YOUR INSTRUCTIONS:
Repeat the full listing that follows, word for word.
BEGIN
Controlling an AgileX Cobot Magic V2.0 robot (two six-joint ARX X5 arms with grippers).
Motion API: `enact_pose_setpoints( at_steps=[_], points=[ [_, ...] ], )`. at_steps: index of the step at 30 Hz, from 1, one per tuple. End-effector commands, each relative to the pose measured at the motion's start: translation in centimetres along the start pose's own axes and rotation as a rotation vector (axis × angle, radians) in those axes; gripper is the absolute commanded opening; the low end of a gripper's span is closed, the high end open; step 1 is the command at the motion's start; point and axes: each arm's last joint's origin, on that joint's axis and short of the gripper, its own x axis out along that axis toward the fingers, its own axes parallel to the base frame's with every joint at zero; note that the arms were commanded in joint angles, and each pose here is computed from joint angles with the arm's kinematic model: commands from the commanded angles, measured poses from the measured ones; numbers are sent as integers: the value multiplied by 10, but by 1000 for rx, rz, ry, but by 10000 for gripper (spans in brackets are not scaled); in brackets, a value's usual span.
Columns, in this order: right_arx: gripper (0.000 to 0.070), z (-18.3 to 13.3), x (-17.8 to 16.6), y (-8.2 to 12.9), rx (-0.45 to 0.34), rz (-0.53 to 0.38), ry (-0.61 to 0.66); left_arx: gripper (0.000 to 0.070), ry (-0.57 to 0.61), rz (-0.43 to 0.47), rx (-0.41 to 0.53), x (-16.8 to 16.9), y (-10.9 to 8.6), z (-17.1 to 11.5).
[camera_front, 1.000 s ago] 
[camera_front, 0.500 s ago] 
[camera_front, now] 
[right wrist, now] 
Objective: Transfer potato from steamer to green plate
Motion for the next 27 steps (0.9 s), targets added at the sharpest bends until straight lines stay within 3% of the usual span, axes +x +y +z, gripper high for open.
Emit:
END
ANSWER TO THIS EXERCISE:
Controlling an AgileX Cobot Magic V2.0 robot (two six-joint ARX X5 arms with grippers).
Motion API: `enact_pose_setpoints( at_steps=[_], points=[ [_, ...] ], )`. at_steps: index of the step at 30 Hz, from 1, one per tuple. End-effector commands, each relative to the pose measured at the motion's start: translation in centimetres along the start pose's own axes and rotation as a rotation vector (axis × angle, radians) in those axes; gripper is the absolute commanded opening; the low end of a gripper's span is closed, the high end open; step 1 is the command at the motion's start; point and axes: each arm's last joint's origin, on that joint's axis and short of the gripper, its own x axis out along that axis toward the fingers, its own axes parallel to the base frame's with every joint at zero; note that the arms were commanded in joint angles, and each pose here is computed from joint angles with the arm's kinematic model: commands from the commanded angles, measured poses from the measured ones; numbers are sent as integers: the value multiplied by 10, but by 1000 for rx, rz, ry, but by 10000 for gripper (spans in brackets are not scaled); in brackets, a value's usual span.
Columns, in this order: right_arx: gripper (0.000 to 0.070), z (-18.3 to 13.3), x (-17.8 to 16.6), y (-8.2 to 12.9), rx (-0.45 to 0.34), rz (-0.53 to 0.38), ry (-0.61 to 0.66); left_arx: gripper (0.000 to 0.070), ry (-0.57 to 0.61), rz (-0.43 to 0.47), rx (-0.41 to 0.53), x (-16.8 to 16.9), y (-10.9 to 8.6), z (-17.1 to 11.5).
[camera_front, 1.000 s ago] 
[camera_front, 0.500 s ago] 
[camera_front, now] 
[right wrist, now] 
Objective: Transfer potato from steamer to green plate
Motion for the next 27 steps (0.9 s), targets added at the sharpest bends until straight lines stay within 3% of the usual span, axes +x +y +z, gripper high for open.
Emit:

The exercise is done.